Stanislawski L, Hornebeck W
Laboratoire de Biochimie du tissu conjonctif U.A. CNRS 1174, Faculté de Médecine, Université Paris XII, Creteil, France.
Biochem Int. 1988 Apr;16(4):661-70.
Oleic acid binds in a saturable fashion to human plasma fibronectin (FN). Analysis of the binding indicated the presence of a high affinity binding site with nKa approximately equal to 10 uM-1. Furthermore, it was found that binding of sodium oleate to FN modulated its susceptibility to degradation by various proteinases. FN saturated with sodium oleate was hydrolysed at a higher rate by trypsin, cathepsin D, thermolysin and pancreatic elastase than native FN. In contrast, sodium oleate inhibits the activity of two human granulocyte proteinases, human leucocyte elastase (HLE) and cathepsin G on either FN or on their respective specific synthetic substrates (at concentrations ranging from 10(-6) mM to 10 mM). Cathepsin G inhibition was non-competitive and gave a Ki in the 10 uM range similar to the previously reported inhibitory constant of oleic acid toward HLE.

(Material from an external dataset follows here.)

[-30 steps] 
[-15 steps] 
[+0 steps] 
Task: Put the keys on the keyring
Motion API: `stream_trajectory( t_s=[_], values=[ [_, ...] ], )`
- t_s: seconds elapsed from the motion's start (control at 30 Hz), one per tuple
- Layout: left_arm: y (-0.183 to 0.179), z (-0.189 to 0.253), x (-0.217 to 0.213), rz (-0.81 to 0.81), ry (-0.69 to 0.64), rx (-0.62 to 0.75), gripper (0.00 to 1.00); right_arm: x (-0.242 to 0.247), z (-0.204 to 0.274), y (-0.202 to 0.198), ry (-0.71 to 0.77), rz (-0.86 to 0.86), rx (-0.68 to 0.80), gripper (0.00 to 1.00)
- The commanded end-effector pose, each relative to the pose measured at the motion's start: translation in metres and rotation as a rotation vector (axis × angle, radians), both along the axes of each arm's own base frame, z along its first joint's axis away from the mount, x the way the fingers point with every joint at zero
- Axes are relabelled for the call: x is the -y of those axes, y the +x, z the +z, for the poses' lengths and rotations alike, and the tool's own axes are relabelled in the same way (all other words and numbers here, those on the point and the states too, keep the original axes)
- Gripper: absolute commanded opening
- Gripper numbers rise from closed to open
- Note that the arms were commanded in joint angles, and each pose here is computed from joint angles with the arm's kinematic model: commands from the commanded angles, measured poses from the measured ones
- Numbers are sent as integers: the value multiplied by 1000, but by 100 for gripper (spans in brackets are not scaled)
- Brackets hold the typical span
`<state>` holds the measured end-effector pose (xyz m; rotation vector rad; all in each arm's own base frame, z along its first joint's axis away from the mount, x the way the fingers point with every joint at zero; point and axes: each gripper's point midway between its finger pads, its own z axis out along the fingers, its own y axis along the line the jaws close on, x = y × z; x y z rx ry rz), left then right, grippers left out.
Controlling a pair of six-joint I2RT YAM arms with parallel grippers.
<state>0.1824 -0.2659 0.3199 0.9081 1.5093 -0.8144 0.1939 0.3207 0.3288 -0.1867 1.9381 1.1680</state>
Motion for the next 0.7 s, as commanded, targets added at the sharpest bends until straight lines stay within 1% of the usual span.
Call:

油酸以可饱和的方式与人血浆纤连蛋白(FN)结合。对该结合的分析表明存在一个高亲和力结合位点,其nKa约等于10 μM⁻¹。此外,还发现油酸钠与FN的结合调节了其对各种蛋白酶降解的敏感性。与天然FN相比,用胰蛋白酶、组织蛋白酶D、嗜热菌蛋白酶和胰弹性蛋白酶水解用油酸钠饱和的FN的速率更高。相反,油酸钠在浓度范围为10⁻⁶ mM至10 mM时,抑制两种人粒细胞蛋白酶(人白细胞弹性蛋白酶(HLE)和组织蛋白酶G)对FN或其各自特定合成底物的活性。组织蛋白酶G的抑制是非竞争性的,其Ki在10 μM范围内,与先前报道的油酸对HLE的抑制常数相似。